We also appreciate that Congressman Jeff Fortenberry, who has visited Haiti and understands the importance of this issue, pressed that matter with Administrator Green and was a strong proponent of action that Congress took on the border issue in the final appropriation bill for the fiscal year signed into law on February 15, 2019. That bill included the following language, and I’m going to read it. It’s amazing for us.
The U.S. parliament (sic; Congress) is directing the State Department and telling the State Department the secretary of state is directed to work with the governments of Haiti and Dominican Republic to develop plans to strengthen border security and control. Such plans should improve security, enhance customs operation, increase transparency, and minimize corruption not later than 90 days after enactment of the act.
The secretary, in consultation with the USAID administrator, shall submit to the committees on appropriation a report on such efforts including a description of the uses of funds made available or intended to be made available by the act and prior acts to support such plans. Again, unprecedented. Haiti is becoming part of the legislative activities on the Hill, its – and the border issue is as well.
We understand that this is an ambitious undertaking and timeline. But we are hopeful that the administration will prioritize this matter and we are encouraged by the new recognition of Administrator Green of the certainty that contraband threat – of the contraband threat to Haiti. There is no doubt that the administration is preparing such a report can benefit from the work of CSIS, and we discussed that this morning. So this discussion today is especially timely.
Administrator Green, also in the hearing last month, said that a working group has been put together in the U.S. government on the border issue. This is also positive news. We would encourage that the working group evolve to not only include internal U.S. agencies – government agencies – but also other international stakeholders that can play a role in developing and implementing the strategy to establish the border customs capacity again and the security required to stop contraband.
Of course, the governments of Haiti and the Dominican Republic have their role to play as do our private sectors. But without international stakeholders prioritizing an integrated strategy to implement border controls, other assistance for Haiti including to develop the border region are unlikely to succeed. We are providing for this meeting a longer position paper with our evaluation of the CSIS report and I think it’s available for distribution.
As I’d indicated, we support most of the findings and recommendation(s).

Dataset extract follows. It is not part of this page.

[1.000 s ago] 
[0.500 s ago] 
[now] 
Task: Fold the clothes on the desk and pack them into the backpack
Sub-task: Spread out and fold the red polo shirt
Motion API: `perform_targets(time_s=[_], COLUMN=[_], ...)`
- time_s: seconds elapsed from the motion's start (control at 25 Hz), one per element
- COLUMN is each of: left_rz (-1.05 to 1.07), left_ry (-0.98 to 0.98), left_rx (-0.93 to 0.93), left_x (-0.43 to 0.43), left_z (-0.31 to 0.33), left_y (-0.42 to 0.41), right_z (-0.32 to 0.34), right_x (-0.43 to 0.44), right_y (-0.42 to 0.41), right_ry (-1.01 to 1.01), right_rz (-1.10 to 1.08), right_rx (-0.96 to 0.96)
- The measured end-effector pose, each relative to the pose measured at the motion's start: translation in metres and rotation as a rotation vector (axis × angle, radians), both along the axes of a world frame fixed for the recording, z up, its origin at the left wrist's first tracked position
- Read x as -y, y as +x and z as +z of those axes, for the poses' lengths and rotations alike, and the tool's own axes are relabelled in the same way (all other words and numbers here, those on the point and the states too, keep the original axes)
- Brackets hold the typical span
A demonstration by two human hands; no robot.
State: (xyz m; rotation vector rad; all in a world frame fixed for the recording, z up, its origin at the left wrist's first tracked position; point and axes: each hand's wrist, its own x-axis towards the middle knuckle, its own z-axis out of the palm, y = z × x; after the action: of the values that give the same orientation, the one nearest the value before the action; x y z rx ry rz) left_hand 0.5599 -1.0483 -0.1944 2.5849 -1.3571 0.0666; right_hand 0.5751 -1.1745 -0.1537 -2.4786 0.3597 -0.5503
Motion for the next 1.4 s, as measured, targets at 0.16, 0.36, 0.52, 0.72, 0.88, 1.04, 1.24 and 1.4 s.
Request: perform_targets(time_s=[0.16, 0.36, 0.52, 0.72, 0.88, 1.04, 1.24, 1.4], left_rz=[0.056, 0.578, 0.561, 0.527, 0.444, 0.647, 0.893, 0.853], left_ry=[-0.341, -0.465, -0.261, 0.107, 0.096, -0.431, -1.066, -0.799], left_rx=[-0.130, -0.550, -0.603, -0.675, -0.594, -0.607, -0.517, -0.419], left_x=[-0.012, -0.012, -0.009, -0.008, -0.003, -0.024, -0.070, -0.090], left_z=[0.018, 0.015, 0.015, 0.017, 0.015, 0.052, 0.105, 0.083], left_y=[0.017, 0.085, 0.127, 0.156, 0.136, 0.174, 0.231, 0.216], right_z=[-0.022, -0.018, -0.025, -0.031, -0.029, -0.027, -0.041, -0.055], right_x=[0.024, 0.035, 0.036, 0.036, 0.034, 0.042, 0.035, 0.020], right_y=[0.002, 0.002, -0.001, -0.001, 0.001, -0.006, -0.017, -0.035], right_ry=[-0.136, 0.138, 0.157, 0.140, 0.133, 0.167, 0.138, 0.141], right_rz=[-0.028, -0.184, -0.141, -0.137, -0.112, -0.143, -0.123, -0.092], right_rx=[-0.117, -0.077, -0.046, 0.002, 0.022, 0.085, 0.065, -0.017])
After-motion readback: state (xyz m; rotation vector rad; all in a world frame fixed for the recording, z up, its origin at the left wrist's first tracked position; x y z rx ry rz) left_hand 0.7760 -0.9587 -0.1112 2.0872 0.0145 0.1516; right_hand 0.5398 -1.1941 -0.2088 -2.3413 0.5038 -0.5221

In our view, most of the analysis is correct. The CSIS report recognizes that the issues on the border are complex. But that complexity also means we must prioritize and we must focus, and we, clearly, think that the first step must be to establish border control capacity and the security capability to enforce such controls.
The focus must be on stopping contraband, which costs employment, destroys legitimate businesses, starves the Haitian people of government revenues to meet basic needs, and feeds corruption. If we stop – if we stop illegal trade, it will open the space for enhanced legitimate trade relations, sustainable border development, poverty alleviation, and safe and secure border migration and visa enforcement.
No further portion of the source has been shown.